Each line in the listing below that contains "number" should be returned.

PROVIDED MATERIAL START

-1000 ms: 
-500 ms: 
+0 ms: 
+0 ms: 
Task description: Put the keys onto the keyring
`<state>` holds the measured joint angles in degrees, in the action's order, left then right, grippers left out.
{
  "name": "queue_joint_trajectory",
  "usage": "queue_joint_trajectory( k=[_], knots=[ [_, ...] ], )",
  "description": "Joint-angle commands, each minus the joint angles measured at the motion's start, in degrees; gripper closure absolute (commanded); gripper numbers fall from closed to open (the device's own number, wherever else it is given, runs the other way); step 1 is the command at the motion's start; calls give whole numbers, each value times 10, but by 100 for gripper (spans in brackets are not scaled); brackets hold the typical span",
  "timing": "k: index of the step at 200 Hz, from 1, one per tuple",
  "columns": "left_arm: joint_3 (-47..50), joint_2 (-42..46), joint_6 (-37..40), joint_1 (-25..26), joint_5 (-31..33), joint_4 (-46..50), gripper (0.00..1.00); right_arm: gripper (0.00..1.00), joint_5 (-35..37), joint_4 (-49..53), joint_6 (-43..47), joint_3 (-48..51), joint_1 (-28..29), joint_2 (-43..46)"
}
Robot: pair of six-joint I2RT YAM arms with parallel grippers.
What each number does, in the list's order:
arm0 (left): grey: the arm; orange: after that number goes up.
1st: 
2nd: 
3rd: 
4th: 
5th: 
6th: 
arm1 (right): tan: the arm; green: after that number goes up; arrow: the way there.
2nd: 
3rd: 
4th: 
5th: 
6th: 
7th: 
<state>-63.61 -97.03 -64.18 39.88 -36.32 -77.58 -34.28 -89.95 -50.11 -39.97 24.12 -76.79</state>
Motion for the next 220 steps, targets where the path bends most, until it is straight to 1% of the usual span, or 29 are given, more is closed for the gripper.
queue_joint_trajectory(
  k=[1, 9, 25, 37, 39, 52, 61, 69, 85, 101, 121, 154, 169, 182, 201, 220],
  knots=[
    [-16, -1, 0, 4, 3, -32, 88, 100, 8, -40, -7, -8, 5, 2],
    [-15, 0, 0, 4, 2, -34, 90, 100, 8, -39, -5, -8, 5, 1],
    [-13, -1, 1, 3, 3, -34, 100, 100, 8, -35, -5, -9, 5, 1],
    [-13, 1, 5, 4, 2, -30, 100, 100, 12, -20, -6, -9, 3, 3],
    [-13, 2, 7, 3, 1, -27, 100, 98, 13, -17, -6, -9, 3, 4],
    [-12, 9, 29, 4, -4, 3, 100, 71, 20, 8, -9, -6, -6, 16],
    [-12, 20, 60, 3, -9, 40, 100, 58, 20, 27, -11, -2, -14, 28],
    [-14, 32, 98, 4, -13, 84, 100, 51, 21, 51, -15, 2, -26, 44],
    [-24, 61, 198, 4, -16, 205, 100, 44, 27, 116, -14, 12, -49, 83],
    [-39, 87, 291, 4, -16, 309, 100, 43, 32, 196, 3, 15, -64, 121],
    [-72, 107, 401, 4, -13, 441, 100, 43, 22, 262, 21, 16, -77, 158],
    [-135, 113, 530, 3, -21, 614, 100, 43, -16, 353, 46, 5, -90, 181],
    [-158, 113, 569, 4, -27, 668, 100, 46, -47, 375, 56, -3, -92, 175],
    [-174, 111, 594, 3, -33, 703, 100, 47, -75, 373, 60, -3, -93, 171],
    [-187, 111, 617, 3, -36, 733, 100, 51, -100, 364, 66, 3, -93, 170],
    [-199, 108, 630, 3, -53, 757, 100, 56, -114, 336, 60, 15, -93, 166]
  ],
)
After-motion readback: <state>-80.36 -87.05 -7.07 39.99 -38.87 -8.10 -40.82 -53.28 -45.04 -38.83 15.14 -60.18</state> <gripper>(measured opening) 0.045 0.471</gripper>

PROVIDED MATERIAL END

__SOLUTION TO THE EXERCISE__:
  "description": "Joint-angle commands, each minus the joint angles measured at the motion's start, in degrees; gripper closure absolute (commanded); gripper numbers fall from closed to open (the device's own number, wherever else it is given, runs the other way); step 1 is the command at the motion's start; calls give whole numbers, each value times 10, but by 100 for gripper (spans in brackets are not scaled); brackets hold the typical span",
What each number does, in the list's order:
arm0 (left): grey: the arm; orange: after that number goes up.
arm1 (right): tan: the arm; green: after that number goes up; arrow: the way there.

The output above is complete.